I am trying to access the secure.html file which hosted in Apache and secured by shibboleth sp, So when I try to access the page it would redirect to Idp login page for authentication. When login with the correct username and password I get the following error message:
opensaml::FatalProfileException
The system encountered an error at Wed Oct 15 18:54:04 2014
To report this problem, please contact the site administrator at root@localhost.

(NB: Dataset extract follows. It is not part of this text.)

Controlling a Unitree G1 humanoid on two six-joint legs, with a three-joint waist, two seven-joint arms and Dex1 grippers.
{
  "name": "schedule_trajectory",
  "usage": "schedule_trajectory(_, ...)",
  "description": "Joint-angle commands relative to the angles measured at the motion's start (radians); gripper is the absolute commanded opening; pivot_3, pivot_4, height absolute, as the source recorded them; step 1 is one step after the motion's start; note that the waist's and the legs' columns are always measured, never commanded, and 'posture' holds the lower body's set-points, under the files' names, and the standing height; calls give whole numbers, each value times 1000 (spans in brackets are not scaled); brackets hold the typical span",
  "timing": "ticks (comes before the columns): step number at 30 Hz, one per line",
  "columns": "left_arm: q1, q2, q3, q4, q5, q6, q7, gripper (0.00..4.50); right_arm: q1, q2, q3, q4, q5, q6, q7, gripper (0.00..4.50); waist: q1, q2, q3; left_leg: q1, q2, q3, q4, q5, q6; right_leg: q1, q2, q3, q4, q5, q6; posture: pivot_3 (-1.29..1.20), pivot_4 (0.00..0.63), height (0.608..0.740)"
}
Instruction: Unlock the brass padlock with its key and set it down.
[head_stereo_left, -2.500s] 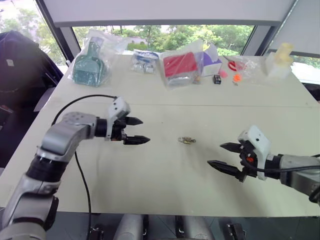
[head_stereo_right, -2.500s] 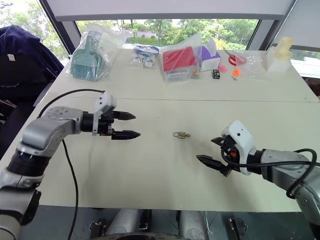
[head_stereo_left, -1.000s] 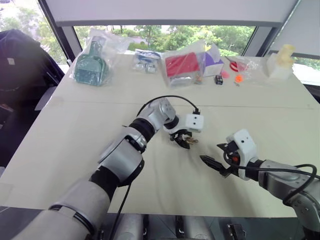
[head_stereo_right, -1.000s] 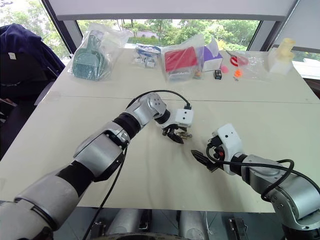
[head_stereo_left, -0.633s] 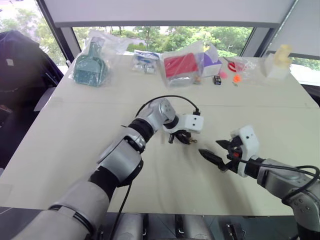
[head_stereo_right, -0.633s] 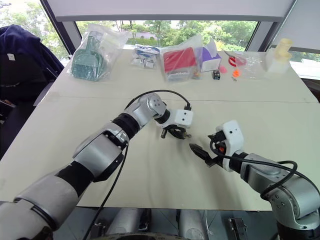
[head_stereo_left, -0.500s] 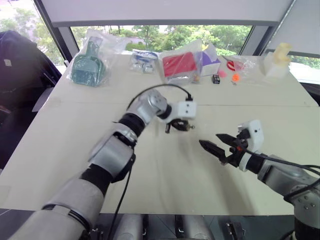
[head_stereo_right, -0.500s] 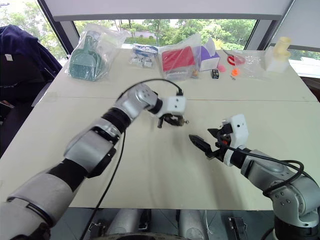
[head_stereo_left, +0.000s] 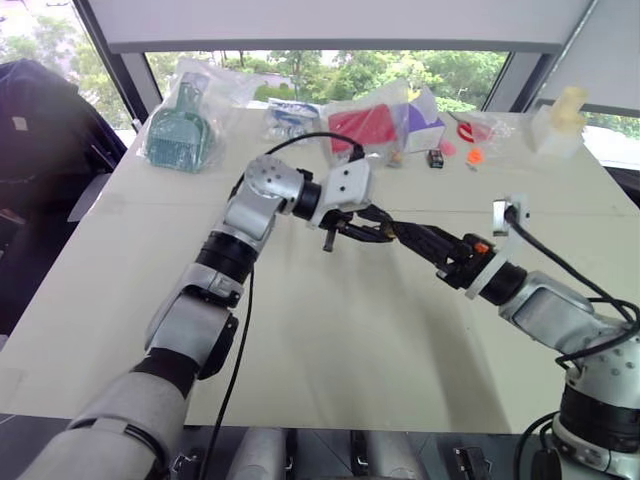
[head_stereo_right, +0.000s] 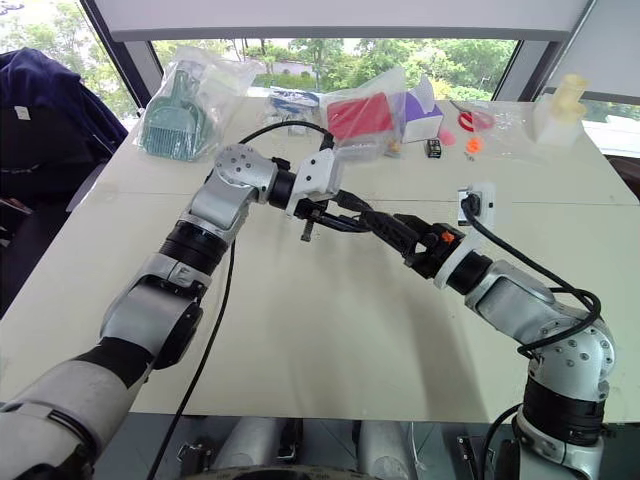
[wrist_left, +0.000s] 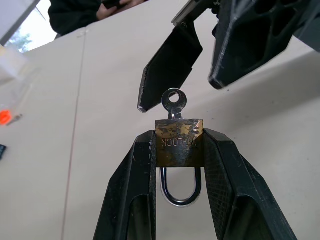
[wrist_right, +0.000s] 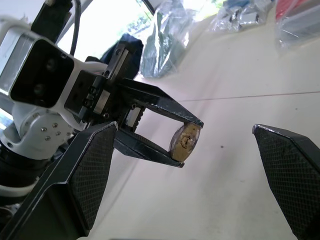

Please include the following message in any email:
opensaml::FatalProfileException at (https://idp.example.org:553/Shibboleth.sso/SAML2/POST)
SAML response contained an error.
Error from identity provider:
Status: urn:oasis:names:tc:SAML:2.0:status:Responder
Message: Unable to encrypt assertion
Error log:
12:19:55.769 - ERROR [edu.internet2.middleware.shibboleth.idp.profile.saml2.AbstractSAML2ProfileHandler:927] - Could not resolve a key encryption credential for peer entity: https://idp.example.org:553/shibboleth
12:19:55.773 - ERROR [edu.internet2.middleware.shibboleth.idp.profile.saml2.AbstractSAML2ProfileHandler:289] - Unable to construct encrypter
org.opensaml.xml.security.SecurityException: Could not resolve key encryption credential
What can cause this error?
Best Answer
Common reasons for this error include being unable to negotiate a mutual encryption algorithm, not having a public key loaded to encrypt the assertion to a particular consumer/SP, and not being able to load a required attribute in the document that is intended to be encrypted. It's most often the missing public key on the IdP that causes it, in my experience.